## Create and Test Pipeline for the Final XGBoost Model

**Steps**
- Create a pipeline that:
    - Preprocesses new data points (in this case, new credit card transactions)
    - Applies the final XGBoost model from the previous task
    - Outputs the predictions on whether the new point(s) are classified as fraudulent or not
- Once the pipeline is created, run it on a simulated new data point as an example

In [1]:
#Import libraries
import pandas as pd
import numpy as np
import joblib

from xgboost import XGBClassifier

from sklearn.base import BaseEstimator, TransformerMixin
from sklearn.pipeline import Pipeline
from sklearn.preprocessing import RobustScaler

In [2]:
#Load the tuned XGBoost model (final model) and best threshold
final_model = joblib.load('../data/final_xgboost_model.pkl')
final_threshold = joblib.load('../data/final_xgboost_threshold.pkl')

#Load raw training data
X_train_raw = joblib.load('../data/X_train_raw.pkl')

In [3]:
final_model

In [4]:
#Create preprocessor compatible with scikit-learn
#This applies log transformation to 'Amount' and scales it
class Preprocessor(BaseEstimator, TransformerMixin):
    def __init__(self):
        self.scaler = RobustScaler()

    def fit(self, X, y = None):
        log_amount = np.log1p(X['Amount']).values.reshape(-1,1)
        self.scaler.fit(log_amount)
        return self

    def transform(self, X):
        X_copy = X.copy()

        #Create Log_Amount and scale it
        X_copy['Log_Amount'] = np.log1p(X_copy['Amount'])
        X_copy['Log_Amount_Scaled'] = self.scaler.transform(X_copy[['Log_Amount']])

        #Drop unwanted columns
        X_processed = X_copy.drop(columns = ['Time', 'Amount', 'Log_Amount'], errors = 'ignore')
        return X_processed[['V1', 'V2', 'V3', 'V4', 'V5', 'V6', 'V7', 'V8', 'V9', 'V10',
                            'V11', 'V12', 'V13', 'V14', 'V15', 'V16', 'V17', 'V18', 'V19',
                            'V20', 'V21', 'V22', 'V23', 'V24', 'V25', 'V26', 'V27', 'V28',
                            'Log_Amount_Scaled']]



In [5]:
#Create pipeline
pipeline = Pipeline([
    ('preprocessing', Preprocessor()),
    ('model', final_model)
    ])

#Fraud prediction function
def predict_fraud(df_new):
    """
    Predicts fraud on new data using the final pipeline and best threshold
    Parameters:
        df_new (DataFrame): Raw transaction data with original features including 'Amount ' and 'Time'
    Returns: 
        DataFrame with prediction scores ('fraud_probability') and fraud label ('predicted_fraud')
    """
    probs = pipeline.predict_proba(df_new)[:,1]
    preds = (probs >= final_threshold).astype(int)

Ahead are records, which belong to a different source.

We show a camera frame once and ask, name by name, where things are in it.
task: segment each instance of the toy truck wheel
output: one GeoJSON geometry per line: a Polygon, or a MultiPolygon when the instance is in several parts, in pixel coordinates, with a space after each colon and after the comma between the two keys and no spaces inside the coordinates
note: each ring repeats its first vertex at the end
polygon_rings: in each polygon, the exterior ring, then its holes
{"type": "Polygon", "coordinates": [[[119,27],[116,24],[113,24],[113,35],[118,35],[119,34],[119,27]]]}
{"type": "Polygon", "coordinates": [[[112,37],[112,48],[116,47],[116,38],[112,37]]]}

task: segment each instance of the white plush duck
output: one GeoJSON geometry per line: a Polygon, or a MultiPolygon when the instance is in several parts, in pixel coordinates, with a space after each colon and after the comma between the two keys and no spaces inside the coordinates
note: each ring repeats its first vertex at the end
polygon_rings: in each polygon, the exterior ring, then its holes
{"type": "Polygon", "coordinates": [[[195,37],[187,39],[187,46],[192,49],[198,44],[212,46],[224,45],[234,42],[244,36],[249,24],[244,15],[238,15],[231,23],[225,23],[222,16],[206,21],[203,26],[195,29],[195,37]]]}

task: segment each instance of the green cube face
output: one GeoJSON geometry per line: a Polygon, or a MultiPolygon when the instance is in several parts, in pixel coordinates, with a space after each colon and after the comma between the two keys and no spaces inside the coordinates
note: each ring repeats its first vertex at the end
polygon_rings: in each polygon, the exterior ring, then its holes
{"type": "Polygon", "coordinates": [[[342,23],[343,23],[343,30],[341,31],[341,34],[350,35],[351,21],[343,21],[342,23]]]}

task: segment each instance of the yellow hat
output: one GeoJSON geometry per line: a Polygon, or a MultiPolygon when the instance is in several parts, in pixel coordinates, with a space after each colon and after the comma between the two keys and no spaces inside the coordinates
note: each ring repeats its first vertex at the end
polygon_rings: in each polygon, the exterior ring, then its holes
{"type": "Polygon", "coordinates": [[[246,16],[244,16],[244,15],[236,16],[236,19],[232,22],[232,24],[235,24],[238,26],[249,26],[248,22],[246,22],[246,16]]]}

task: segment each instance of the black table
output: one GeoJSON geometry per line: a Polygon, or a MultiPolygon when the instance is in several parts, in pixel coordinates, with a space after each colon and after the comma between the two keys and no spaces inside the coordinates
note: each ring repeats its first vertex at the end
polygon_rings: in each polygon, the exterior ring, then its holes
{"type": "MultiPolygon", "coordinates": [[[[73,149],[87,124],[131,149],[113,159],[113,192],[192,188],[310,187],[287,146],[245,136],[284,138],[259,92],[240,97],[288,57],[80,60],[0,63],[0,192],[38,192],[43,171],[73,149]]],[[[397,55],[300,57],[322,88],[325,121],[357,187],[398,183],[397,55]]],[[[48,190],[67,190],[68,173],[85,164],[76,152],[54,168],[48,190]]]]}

    output = df_new.copy()
    output['fraud_probability'] = probs
    output['predicted_fraud'] = preds
    return output



In [6]:
#Fit the pipeline
pipeline.named_steps['preprocessing'].fit(X_train_raw)

In [7]:
#Save the pipeline
joblib.dump(pipeline, "../data/final_pipeline.pkl")

['../data/final_pipeline.pkl']

In [8]:
#Simulate a new data point based on the original data from Kaggle
df = pd.read_csv('../data/creditcard.csv')
df_x = df.drop(columns=['Class'])

In [9]:
df_x1 = df_x.sample(n = 1, random_state = 42)

In [10]:
df_x1

Unnamed: 0,Time,V1,V2,V3,V4,V5,V6,V7,V8,V9,...,V20,V21,V22,V23,V24,V25,V26,V27,V28,Amount
43428,41505.0,-16.526507,8.584972,-18.649853,9.505594,-13.793819,-2.832404,-16.701694,7.517344,-8.507059,...,-1.514923,1.190739,-1.12767,-2.358579,0.673461,-1.4137,-0.462762,-2.018575,-1.042804,364.19


In [11]:
#Apply the pipeline to predict if the new data point is a fraud
result = predict_fraud(df_x1)
print(result[['fraud_probability','predicted_fraud']])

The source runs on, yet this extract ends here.